──────── Record set ────────

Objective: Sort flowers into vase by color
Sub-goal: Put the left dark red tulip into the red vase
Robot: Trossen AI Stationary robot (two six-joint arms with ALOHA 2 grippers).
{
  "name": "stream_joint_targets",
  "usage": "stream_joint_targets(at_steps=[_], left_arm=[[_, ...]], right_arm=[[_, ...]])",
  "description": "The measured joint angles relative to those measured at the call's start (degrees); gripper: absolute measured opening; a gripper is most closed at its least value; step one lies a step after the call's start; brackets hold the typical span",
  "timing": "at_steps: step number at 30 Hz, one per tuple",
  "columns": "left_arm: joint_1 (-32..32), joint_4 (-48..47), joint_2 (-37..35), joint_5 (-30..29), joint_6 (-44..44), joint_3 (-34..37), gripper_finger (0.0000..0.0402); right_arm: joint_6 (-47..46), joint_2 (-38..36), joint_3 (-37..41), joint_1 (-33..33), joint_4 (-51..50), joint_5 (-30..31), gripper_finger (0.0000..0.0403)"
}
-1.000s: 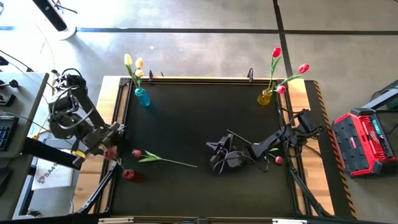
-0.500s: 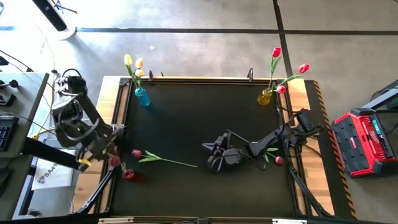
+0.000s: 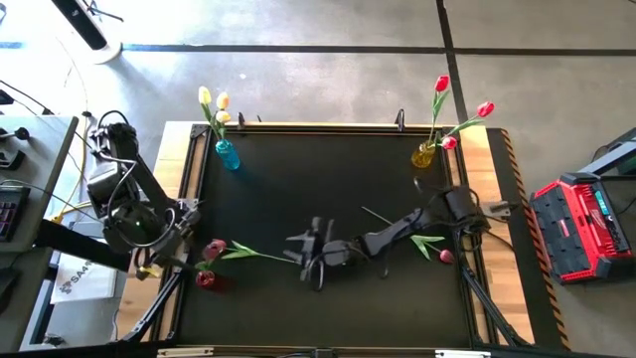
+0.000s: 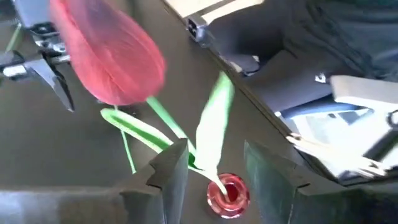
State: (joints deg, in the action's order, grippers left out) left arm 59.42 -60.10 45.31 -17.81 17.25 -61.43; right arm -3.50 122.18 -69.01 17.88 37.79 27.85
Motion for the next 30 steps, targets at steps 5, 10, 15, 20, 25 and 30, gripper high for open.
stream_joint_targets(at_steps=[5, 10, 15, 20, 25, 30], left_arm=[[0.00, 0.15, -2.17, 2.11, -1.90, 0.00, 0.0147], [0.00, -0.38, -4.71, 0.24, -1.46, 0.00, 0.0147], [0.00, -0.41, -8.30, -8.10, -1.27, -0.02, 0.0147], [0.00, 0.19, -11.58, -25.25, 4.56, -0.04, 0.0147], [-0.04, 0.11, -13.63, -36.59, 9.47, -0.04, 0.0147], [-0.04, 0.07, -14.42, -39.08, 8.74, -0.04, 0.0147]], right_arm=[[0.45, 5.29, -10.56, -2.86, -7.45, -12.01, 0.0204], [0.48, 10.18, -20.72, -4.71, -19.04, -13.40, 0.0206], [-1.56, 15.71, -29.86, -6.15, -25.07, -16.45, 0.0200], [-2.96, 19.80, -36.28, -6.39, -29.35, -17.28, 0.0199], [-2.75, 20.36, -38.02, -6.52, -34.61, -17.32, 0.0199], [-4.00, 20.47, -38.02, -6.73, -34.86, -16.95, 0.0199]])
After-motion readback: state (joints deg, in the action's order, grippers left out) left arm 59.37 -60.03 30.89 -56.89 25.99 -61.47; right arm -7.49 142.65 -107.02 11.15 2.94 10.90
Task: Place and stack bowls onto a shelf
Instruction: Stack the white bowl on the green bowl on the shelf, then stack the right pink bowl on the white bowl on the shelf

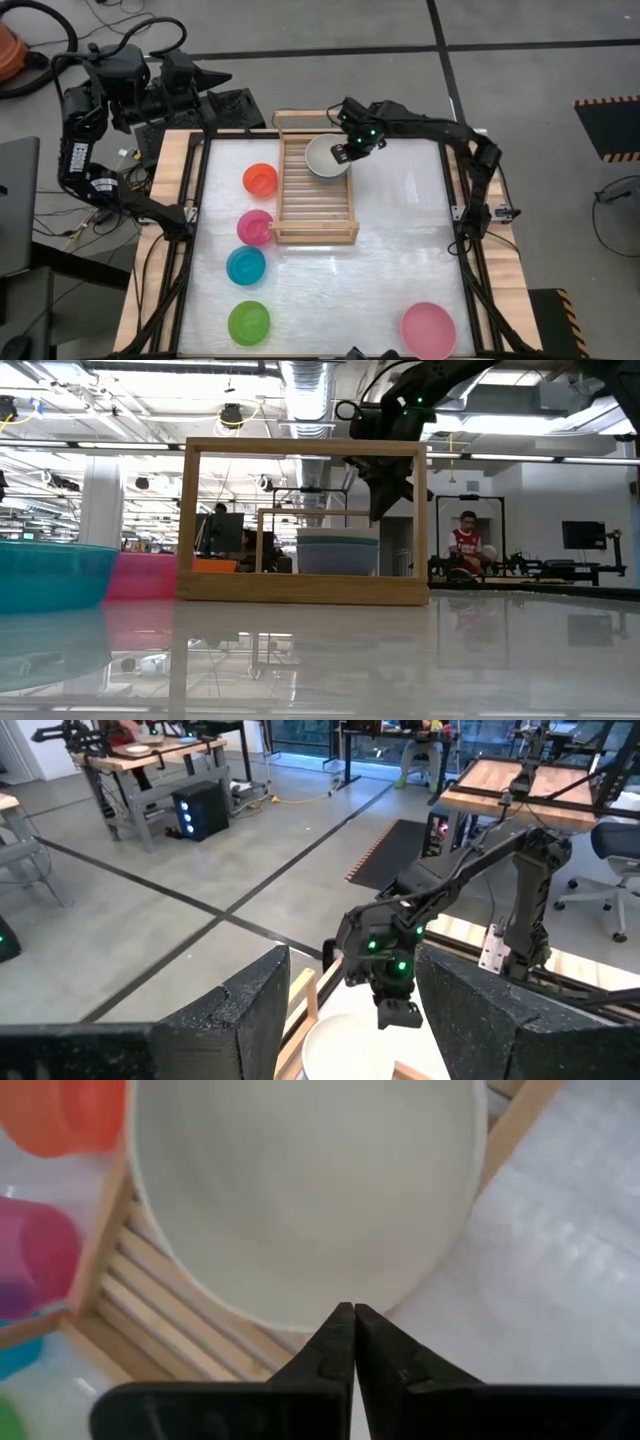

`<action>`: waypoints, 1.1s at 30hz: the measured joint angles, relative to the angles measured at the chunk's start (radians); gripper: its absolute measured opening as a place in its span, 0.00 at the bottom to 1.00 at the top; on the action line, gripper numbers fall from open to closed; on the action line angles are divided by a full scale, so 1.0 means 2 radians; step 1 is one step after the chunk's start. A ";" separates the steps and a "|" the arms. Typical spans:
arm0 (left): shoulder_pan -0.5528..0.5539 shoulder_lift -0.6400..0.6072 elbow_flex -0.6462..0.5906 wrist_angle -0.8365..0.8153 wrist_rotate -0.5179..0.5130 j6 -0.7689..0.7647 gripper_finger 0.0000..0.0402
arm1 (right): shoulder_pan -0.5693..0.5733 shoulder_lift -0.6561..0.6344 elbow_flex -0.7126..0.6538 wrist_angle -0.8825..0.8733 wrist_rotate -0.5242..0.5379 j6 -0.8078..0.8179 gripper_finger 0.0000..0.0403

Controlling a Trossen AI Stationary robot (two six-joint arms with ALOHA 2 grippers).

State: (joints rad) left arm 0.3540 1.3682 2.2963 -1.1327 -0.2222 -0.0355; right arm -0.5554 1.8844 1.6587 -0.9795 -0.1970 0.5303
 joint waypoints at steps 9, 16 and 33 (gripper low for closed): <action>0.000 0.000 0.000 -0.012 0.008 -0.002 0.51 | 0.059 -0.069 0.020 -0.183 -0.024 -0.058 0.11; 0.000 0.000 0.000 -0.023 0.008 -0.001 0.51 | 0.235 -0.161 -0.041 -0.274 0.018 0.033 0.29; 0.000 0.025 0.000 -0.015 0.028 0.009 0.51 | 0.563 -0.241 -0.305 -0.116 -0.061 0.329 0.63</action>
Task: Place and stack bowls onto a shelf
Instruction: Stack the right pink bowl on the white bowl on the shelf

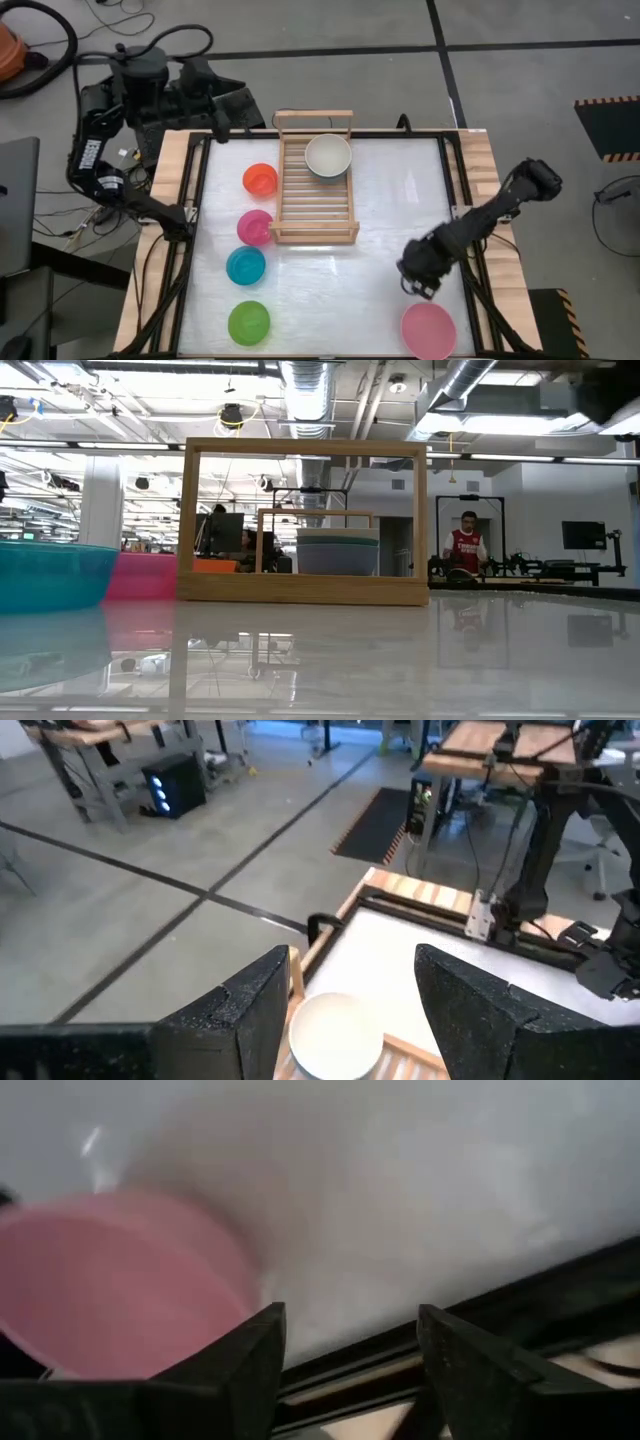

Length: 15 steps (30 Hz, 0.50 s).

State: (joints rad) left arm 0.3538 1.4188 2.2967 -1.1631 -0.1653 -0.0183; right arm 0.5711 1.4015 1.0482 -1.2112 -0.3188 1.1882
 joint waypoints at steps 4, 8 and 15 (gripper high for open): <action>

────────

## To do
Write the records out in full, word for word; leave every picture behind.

## Response
Objective: Sort flowers into vase by color
Sub-goal: Put the left dark red tulip into the red vase
Robot: Trossen AI Stationary robot (two six-joint arms with ALOHA 2 grippers).
{
  "name": "stream_joint_targets",
  "usage": "stream_joint_targets(at_steps=[_], left_arm=[[_, ...]], right_arm=[[_, ...]])",
  "description": "The measured joint angles relative to those measured at the call's start (degrees); gripper: absolute measured opening; a gripper is most closed at its least value; step one lies a step after the call's start; brackets hold the typical span",
  "timing": "at_steps: step number at 30 Hz, one per tuple",
  "columns": "left_arm: joint_1 (-32..32), joint_4 (-48..47), joint_2 (-37..35), joint_5 (-30..29), joint_6 (-44..44), joint_3 (-34..37), gripper_finger (0.0000..0.0402); right_arm: joint_6 (-47..46), joint_2 (-38..36), joint_3 (-37..41), joint_1 (-33..33), joint_4 (-51..50), joint_5 (-30..31), gripper_finger (0.0000..0.0403)"
}
-1.000s: 
-0.500s: 
+0.000s: 
+0.000s: 
State: (joints deg, in the action's order, grippers left out) left arm 59.42 -60.10 45.31 -17.81 17.25 -61.43; right arm -3.50 122.18 -69.01 17.88 37.79 27.85
Motion for the next 30 steps, targets at steps 5, 10, 15, 20, 25 and 30, gripper high for open.
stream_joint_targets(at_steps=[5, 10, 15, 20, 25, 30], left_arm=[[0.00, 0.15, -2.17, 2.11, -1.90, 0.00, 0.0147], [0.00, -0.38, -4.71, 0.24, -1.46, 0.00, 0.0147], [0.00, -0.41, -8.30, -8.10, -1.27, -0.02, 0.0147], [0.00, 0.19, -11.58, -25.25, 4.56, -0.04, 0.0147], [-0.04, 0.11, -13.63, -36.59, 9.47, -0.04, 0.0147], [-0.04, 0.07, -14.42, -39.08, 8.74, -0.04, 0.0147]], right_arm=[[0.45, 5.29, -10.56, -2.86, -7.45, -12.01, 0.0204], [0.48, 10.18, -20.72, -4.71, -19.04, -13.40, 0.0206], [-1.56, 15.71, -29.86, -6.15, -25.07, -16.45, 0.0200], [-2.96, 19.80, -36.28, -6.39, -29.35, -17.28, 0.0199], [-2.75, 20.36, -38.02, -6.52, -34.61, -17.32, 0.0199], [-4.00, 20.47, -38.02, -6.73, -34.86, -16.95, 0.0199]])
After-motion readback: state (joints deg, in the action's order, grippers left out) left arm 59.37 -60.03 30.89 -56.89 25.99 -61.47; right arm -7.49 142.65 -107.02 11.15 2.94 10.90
Task: Place and stack bowls onto a shelf
Instruction: Stack the white bowl on the green bowl on the shelf, then stack the right pink bowl on the white bowl on the shelf


`<action>`: waypoints, 1.1s at 30hz: the measured joint angles, relative to the angles measured at the chunk's start (radians); gripper: its absolute measured opening as a place in its span, 0.00 at the bottom to 1.00 at the top; on the action line, gripper numbers fall from open to closed; on the action line angles are divided by a full scale, so 1.0 means 2 radians; step 1 is one step after the chunk's start. A ";" separates the steps and a "|" the arms. Typical spans:
arm0 (left): shoulder_pan -0.5528..0.5539 shoulder_lift -0.6400..0.6072 elbow_flex -0.6462..0.5906 wrist_angle -0.8365..0.8153 wrist_rotate -0.5179..0.5130 j6 -0.7689..0.7647 gripper_finger 0.0000..0.0402
arm1 (right): shoulder_pan -0.5693..0.5733 shoulder_lift -0.6561..0.6344 elbow_flex -0.7126..0.6538 wrist_angle -0.8825..0.8733 wrist_rotate -0.5242..0.5379 j6 -0.8078..0.8179 gripper_finger 0.0000..0.0403

Controlling a Trossen AI Stationary robot (two six-joint arms with ALOHA 2 grippers).

State: (joints rad) left arm 0.3540 1.3682 2.2963 -1.1327 -0.2222 -0.0355; right arm -0.5554 1.8844 1.6587 -0.9795 -0.1970 0.5303
 joint waypoints at steps 9, 16 and 33 (gripper low for closed): <action>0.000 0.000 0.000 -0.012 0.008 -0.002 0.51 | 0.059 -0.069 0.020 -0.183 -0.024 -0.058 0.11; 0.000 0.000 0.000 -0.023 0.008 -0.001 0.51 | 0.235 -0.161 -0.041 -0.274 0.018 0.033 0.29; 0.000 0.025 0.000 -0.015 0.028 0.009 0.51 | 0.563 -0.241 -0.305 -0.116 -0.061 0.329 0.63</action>
Task: Place and stack bowls onto a shelf
Instruction: Stack the right pink bowl on the white bowl on the shelf


Length: 15 steps (30 Hz, 0.50 s).

State: (joints rad) left arm 0.3538 1.4188 2.2967 -1.1631 -0.1653 -0.0183; right arm 0.5711 1.4015 1.0482 -1.2112 -0.3188 1.1882
 joint waypoints at steps 4, 8 and 15 (gripper high for open): <action>

This completes the output for the exercise.